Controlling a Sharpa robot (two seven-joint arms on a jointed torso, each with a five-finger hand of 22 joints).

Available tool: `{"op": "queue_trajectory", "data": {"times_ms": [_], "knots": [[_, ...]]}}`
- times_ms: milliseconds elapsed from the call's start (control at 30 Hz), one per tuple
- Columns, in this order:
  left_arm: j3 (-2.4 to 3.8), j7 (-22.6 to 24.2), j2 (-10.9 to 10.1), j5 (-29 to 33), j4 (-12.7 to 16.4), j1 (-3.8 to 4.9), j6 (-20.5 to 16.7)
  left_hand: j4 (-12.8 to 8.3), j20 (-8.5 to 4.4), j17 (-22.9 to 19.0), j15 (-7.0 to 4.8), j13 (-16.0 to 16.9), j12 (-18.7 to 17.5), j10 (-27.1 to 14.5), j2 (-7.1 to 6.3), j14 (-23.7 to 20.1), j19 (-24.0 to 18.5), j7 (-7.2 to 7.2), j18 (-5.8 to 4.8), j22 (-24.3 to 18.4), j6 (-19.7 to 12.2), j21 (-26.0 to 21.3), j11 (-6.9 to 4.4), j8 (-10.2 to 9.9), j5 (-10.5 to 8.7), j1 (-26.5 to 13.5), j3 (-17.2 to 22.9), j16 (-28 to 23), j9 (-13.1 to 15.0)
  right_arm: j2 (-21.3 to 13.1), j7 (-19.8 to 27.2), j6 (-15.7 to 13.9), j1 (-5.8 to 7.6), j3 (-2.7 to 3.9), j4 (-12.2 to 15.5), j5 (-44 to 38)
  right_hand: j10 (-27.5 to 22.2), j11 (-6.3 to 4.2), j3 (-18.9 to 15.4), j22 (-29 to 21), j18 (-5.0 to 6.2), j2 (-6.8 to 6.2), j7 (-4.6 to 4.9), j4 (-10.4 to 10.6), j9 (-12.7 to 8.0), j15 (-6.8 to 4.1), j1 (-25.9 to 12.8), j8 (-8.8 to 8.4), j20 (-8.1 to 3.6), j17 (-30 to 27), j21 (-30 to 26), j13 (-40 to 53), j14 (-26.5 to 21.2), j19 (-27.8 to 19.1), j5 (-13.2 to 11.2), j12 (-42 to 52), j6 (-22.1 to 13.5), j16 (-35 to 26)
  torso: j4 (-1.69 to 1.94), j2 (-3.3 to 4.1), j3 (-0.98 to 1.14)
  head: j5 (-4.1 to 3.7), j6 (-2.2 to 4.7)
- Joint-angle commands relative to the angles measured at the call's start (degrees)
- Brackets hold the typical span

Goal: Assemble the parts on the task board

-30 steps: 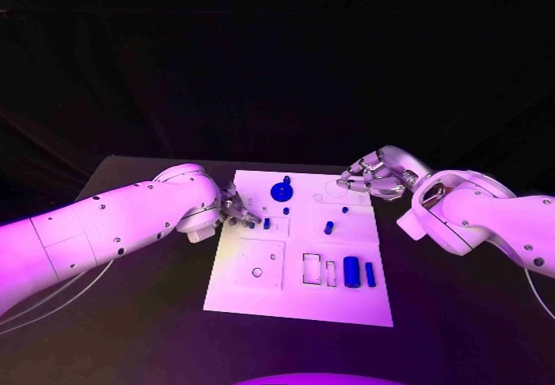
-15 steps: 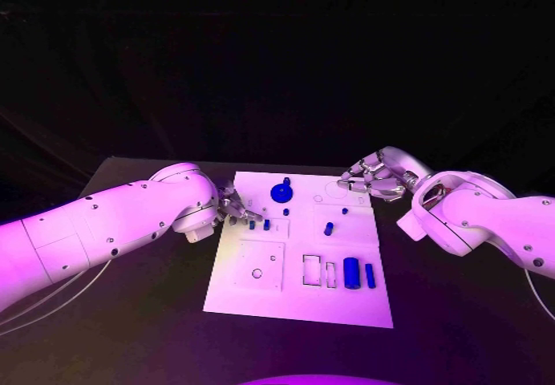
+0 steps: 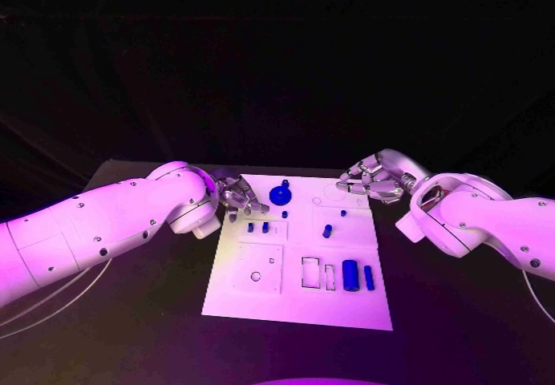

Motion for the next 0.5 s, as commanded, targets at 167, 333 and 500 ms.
{"op": "queue_trajectory", "data": {"times_ms": [167, 333, 500], "knots": [[-0.98, 17.9, 1.9, -11.9, 0.0, -0.21, -8.6, -3.8, 1.22, -9.0, 0.67, -8.3, -8.5, -1.6, -2.15, -3.0, 0.5, 0.09, 0.67, -5.0, 2.3, -7.0, 0.88, -5.7, 0.10, 9.2, 6.6, -8.4, -7.7, 0.2, 1.1, 0.7, -0.24, -0.03, -0.1, -0.1, -3.8, -0.20, -0.1, 5.1, 0.86, 0.92, 0.13, -0.2, 0.1, -0.46, 0.9, 0.28, -0.05, -1.7, -2.0, -6.1, 1.8, -1.0, 0.6, -5.9, -0.5, -1.6, -0.09, 0.04, -0.06, -0.23, 0.23], [-1.85, 18.4, 3.4, -19.5, -1.3, -0.38, -7.1, -4.6, 0.44, -9.3, 0.21, -11.3, -10.3, 0.0, -3.08, 1.2, 4.1, -0.17, 0.73, -4.7, 5.0, -5.7, 0.56, -8.0, 0.17, 9.6, 9.4, -5.3, -11.1, 0.3, 1.4, 0.8, -0.31, -0.03, -0.1, -0.1, -6.5, -0.20, 0.1, 3.1, 1.53, 0.95, 0.17, -0.2, 0.2, -0.48, 1.7, 0.30, -0.08, -4.4, -5.3, -11.5, 1.1, -2.6, 1.4, -11.0, -0.7, -4.1, -0.12, 0.05, -0.04, -0.37, 0.27], [-2.51, 17.9, 5.2, -25.2, -3.1, -0.45, -5.6, -4.2, 0.36, -2.4, 0.12, -13.3, -11.6, 0.5, -4.20, 5.4, 5.9, -0.27, 0.76, -4.1, 6.9, -4.4, 0.59, -9.3, 0.17, 7.7, 10.5, 4.7, -13.2, 0.3, 1.5, 0.7, -0.35, -0.04, -0.1, -0.2, -7.1, -0.22, 0.2, 2.8, 1.64, 0.91, 0.15, -0.1, 0.2, -0.51, 1.9, 0.35, -0.10, -4.9, -6.0, -13.4, 1.0, -2.8, 1.8, -12.6, -0.7, -4.7, 0.00, 0.04, -0.03, -0.54, 0.27]]}}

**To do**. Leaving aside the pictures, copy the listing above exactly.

**Result**.
Controlling a Sharpa robot (two seven-joint arms on a jointed torso, each with a five-finger hand of 22 joints).

Available tool: `{"op": "queue_trajectory", "data": {"times_ms": [_], "knots": [[_, ...]]}}`
- times_ms: milliseconds elapsed from the call's start (control at 30 Hz), one per tuple
- Columns, in this order:
  left_arm: j3 (-2.4 to 3.8), j7 (-22.6 to 24.2), j2 (-10.9 to 10.1), j5 (-29 to 33), j4 (-12.7 to 16.4), j1 (-3.8 to 4.9), j6 (-20.5 to 16.7)
  left_hand: j4 (-12.8 to 8.3), j20 (-8.5 to 4.4), j17 (-22.9 to 19.0), j15 (-7.0 to 4.8), j13 (-16.0 to 16.9), j12 (-18.7 to 17.5), j10 (-27.1 to 14.5), j2 (-7.1 to 6.3), j14 (-23.7 to 20.1), j19 (-24.0 to 18.5), j7 (-7.2 to 7.2), j18 (-5.8 to 4.8), j22 (-24.3 to 18.4), j6 (-19.7 to 12.2), j21 (-26.0 to 21.3), j11 (-6.9 to 4.4), j8 (-10.2 to 9.9), j5 (-10.5 to 8.7), j1 (-26.5 to 13.5), j3 (-17.2 to 22.9), j16 (-28 to 23), j9 (-13.1 to 15.0)
  right_arm: j2 (-21.3 to 13.1), j7 (-19.8 to 27.2), j6 (-15.7 to 13.9), j1 (-5.8 to 7.6), j3 (-2.7 to 3.9), j4 (-12.2 to 15.5), j5 (-44 to 38)
  right_hand: j10 (-27.5 to 22.2), j11 (-6.3 to 4.2), j3 (-18.9 to 15.4), j22 (-29 to 21), j18 (-5.0 to 6.2), j2 (-6.8 to 6.2), j7 (-4.6 to 4.9), j4 (-10.4 to 10.6), j9 (-12.7 to 8.0), j15 (-6.8 to 4.1), j1 (-25.9 to 12.8), j8 (-8.8 to 8.4), j20 (-8.1 to 3.6), j17 (-30 to 27), j21 (-30 to 26), j13 (-40 to 53), j14 (-26.5 to 21.2), j19 (-27.8 to 19.1), j5 (-13.2 to 11.2), j12 (-42 to 52), j6 (-22.1 to 13.5), j16 (-35 to 26)
  torso: j4 (-1.69 to 1.94), j2 (-3.3 to 4.1), j3 (-0.98 to 1.14)
  head: j5 (-4.1 to 3.7), j6 (-2.2 to 4.7)
- Joint-angle commands relative to the angles measured at the call's start (degrees)
- Brackets hold the typical span

Goal: Assemble the parts on the task board

-30 steps: 
-15 steps: 
+0 steps: 

Motion for the next 0.5 s, as commanded, targets at 167, 333 and 500 ms.
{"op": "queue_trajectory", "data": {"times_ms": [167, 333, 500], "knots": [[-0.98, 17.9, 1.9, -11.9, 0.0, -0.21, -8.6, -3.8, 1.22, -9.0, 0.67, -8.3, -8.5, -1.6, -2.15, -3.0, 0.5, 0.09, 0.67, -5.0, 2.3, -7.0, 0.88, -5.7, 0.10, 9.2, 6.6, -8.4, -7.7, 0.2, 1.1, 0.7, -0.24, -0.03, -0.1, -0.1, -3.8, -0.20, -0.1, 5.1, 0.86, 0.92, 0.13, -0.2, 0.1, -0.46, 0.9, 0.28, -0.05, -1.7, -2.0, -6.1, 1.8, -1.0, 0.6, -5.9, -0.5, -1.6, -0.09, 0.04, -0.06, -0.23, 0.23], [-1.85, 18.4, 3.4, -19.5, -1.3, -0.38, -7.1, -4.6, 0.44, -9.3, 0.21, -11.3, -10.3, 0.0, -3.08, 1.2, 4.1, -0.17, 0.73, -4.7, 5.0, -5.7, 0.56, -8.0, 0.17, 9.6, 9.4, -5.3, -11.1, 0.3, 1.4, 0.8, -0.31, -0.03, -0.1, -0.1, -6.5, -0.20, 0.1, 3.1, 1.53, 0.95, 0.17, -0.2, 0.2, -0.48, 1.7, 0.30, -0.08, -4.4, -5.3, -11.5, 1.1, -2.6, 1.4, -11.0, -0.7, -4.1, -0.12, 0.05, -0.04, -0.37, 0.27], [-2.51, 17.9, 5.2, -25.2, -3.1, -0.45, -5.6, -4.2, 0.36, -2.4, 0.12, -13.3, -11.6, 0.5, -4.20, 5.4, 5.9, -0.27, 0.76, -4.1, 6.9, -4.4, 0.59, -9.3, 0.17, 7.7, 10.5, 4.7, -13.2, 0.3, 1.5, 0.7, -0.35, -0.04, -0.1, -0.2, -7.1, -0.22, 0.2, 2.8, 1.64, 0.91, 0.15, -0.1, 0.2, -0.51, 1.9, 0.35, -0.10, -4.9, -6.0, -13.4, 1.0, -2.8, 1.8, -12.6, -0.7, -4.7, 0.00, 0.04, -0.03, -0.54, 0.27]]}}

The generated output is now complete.